No relatório de janeiro 2026 do RBVA11, o resultado foi de R$ 0,135 por cota, abaixo dos R$ 0,158 por cota de dezembro 2025, impulsionado por recebimento da última parcela da devolução de imóveis da Caixa no valor de R$ 12,7 milhões com lucro de R$ 7,07 milhões, além de indenização de R$ 1,75 milhão do Santander em Curitiba. A distribuição permaneceu em R$ 0,09 por cota, alinhada ao guidance para o primeiro semestre de 2026 de resultado recorrente de R$ 0,076 por cota e distribuição linear de R$ 0,09 por cota.
A 6ª emissão de cotas avançou, com preço de subscrição de R$ 10,68 e montante total de R$ 80 milhões, visando aquisição de 3 ativos por cerca de R$ 120 milhões a cap rate médio de 11,8%, elevando imóveis para 78, inquilinos para 22, setores para 14 e contratos atípicos para 61% do portfólio. Foi assinado compromisso para compra de 2 imóveis por R$ 86,4 milhões a cap rate 12,3%: um no Rio de Janeiro locado à Estácio (educacional atípico) e outro em São Paulo à PBKids (varejo atípico).
A reavaliação anual dos ativos mostrou valorização de 3,56% no portfólio em relação ao laudo anterior, com GPA valorizando 5,58%. As obras do BTS Portobello estão na fase final, com inauguração esperada em fevereiro.
O patrimônio líquido subiu para R$ 1,68 bilhão (referência dezembro 2025), ante R$ 1,64 bilhão (referência novembro 2025), com ativo total de R$ 1,92 bilhão e imóveis em R$ 1,76 bilhão. Vacância física manteve-se em 6,9%, ABL em 289.404 m² e imóveis em 73. Cotistas cresceram para 91.018, de 89.939, e volume médio diário negociado foi R$ 2,37 milhões, ante R$ 1,94 milhão. Dividend yield anualizado passou para 10,8%, de 10,4%, com cota fechando em R$ 9,99, ante R$ 10,37.

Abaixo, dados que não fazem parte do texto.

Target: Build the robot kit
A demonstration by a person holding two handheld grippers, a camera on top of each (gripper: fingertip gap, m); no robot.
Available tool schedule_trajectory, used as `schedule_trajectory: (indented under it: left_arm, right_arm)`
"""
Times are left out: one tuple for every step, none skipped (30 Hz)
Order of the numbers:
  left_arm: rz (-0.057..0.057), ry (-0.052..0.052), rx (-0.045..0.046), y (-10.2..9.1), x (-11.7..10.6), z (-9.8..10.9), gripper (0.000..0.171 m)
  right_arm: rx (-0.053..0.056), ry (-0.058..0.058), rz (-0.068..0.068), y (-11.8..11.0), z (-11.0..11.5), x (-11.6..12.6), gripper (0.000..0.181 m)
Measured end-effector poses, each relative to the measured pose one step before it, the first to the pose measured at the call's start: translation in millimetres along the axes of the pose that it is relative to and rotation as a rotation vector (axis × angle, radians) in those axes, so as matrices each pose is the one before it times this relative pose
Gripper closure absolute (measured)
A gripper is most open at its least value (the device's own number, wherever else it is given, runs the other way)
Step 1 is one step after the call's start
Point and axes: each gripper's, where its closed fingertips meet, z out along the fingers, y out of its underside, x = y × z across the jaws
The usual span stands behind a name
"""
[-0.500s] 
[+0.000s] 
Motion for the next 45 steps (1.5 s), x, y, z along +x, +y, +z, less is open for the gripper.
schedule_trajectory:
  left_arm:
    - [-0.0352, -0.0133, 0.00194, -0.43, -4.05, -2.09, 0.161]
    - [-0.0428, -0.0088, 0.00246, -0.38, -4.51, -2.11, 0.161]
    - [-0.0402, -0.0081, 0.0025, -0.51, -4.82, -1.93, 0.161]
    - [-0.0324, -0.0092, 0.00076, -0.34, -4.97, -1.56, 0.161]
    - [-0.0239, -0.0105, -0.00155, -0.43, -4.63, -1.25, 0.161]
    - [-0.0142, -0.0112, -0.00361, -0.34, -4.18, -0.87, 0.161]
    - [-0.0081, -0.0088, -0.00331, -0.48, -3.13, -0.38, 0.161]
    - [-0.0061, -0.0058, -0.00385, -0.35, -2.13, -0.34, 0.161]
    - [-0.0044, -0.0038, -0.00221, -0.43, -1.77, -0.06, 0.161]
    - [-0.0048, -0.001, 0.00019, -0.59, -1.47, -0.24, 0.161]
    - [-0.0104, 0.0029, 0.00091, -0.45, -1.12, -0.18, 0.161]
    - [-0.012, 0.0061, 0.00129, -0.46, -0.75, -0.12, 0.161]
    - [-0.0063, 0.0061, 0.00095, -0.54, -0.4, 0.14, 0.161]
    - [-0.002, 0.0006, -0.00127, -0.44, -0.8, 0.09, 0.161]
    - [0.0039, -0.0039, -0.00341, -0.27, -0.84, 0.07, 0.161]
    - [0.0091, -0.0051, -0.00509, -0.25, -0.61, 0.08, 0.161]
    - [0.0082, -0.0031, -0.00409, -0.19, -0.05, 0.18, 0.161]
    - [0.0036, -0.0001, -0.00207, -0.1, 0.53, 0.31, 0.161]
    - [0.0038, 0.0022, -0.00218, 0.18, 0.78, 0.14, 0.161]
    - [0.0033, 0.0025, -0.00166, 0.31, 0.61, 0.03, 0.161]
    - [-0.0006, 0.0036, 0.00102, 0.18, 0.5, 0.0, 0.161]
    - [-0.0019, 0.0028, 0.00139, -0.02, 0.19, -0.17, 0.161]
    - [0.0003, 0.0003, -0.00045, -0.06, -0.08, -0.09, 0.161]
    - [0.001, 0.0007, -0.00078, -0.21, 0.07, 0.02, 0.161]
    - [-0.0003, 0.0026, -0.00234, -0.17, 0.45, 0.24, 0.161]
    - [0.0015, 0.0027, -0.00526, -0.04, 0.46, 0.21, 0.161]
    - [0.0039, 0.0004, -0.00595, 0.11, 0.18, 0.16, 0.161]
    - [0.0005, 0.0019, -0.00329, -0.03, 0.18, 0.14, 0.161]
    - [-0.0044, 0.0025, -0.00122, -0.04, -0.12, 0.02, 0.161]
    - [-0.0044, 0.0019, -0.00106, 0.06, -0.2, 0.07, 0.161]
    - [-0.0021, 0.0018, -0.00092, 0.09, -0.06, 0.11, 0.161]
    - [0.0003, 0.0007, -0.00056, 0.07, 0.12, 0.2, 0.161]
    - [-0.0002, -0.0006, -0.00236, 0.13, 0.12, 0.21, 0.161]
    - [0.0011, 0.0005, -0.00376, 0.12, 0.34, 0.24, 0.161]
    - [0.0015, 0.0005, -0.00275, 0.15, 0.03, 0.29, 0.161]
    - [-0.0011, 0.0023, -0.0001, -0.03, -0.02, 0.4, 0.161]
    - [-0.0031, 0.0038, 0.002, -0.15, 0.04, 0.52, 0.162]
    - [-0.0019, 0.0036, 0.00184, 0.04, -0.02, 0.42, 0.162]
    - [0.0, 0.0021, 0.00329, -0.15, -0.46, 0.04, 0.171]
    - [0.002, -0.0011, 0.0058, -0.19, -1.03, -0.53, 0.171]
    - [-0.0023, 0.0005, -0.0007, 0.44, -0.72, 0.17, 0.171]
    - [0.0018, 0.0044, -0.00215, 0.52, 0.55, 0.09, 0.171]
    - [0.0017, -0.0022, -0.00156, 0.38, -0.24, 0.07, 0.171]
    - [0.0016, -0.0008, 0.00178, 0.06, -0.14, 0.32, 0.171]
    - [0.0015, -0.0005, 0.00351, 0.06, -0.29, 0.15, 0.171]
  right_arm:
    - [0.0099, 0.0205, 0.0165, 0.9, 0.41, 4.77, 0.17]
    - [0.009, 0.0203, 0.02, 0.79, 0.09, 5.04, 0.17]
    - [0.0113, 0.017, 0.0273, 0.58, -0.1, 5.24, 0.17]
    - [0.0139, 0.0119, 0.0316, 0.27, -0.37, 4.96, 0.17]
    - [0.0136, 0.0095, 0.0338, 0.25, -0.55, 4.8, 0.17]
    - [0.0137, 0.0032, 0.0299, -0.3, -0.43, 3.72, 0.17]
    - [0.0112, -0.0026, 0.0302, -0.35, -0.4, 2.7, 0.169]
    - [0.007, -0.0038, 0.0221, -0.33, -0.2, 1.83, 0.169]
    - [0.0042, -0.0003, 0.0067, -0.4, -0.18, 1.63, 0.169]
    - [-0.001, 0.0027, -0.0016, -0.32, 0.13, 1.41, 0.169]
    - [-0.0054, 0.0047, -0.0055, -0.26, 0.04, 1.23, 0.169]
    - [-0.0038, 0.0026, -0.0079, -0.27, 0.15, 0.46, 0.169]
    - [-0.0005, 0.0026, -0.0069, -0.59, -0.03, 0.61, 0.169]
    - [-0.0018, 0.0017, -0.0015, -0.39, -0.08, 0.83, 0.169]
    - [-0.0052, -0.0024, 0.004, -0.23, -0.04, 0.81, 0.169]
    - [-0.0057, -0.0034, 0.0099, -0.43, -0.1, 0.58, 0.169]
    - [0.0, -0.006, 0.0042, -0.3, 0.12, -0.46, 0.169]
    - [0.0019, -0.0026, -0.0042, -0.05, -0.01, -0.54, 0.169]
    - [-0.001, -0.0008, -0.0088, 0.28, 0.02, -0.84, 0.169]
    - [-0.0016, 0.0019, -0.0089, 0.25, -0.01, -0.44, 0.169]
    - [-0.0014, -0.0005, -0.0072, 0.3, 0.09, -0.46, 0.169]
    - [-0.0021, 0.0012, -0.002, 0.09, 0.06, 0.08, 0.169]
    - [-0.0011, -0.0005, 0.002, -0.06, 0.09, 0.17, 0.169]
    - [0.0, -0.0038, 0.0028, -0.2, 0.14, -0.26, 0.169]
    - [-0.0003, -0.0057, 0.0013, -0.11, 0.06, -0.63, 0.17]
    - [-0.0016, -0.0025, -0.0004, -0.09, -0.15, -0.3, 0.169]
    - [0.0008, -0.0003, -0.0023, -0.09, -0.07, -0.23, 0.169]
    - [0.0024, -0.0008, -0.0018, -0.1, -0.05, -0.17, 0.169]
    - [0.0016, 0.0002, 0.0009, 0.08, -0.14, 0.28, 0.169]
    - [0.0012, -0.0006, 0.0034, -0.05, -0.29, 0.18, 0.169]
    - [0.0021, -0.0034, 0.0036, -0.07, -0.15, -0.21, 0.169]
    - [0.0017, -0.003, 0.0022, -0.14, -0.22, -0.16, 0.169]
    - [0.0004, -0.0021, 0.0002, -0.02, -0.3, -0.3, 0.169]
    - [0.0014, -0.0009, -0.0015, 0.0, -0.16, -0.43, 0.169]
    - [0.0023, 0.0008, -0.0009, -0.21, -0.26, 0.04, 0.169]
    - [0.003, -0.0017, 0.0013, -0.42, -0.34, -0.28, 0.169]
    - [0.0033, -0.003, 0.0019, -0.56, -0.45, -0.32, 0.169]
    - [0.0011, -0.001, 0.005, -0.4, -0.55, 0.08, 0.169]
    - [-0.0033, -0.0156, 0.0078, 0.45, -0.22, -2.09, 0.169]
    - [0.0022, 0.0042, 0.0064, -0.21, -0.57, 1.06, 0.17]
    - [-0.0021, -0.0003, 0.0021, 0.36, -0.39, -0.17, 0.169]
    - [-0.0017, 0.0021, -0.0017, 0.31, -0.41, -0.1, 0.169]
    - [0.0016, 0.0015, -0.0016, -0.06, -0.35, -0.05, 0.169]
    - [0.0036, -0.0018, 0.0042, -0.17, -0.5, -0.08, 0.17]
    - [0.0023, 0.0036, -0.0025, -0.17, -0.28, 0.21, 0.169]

Alavancagem caiu para 11,14% do patrimônio líquido, de 11,53%, com saldo devedor dos CRIs em R$ 189,87 milhões. Composição por locatários e setores manteve-se estável, com Cogna em 20,6% do ativo, Caixa em 12,1%, Santander em 10,9% e vago em 11,1%; educação em 20,6%, alimentício em 23,7% e bancário em 23%.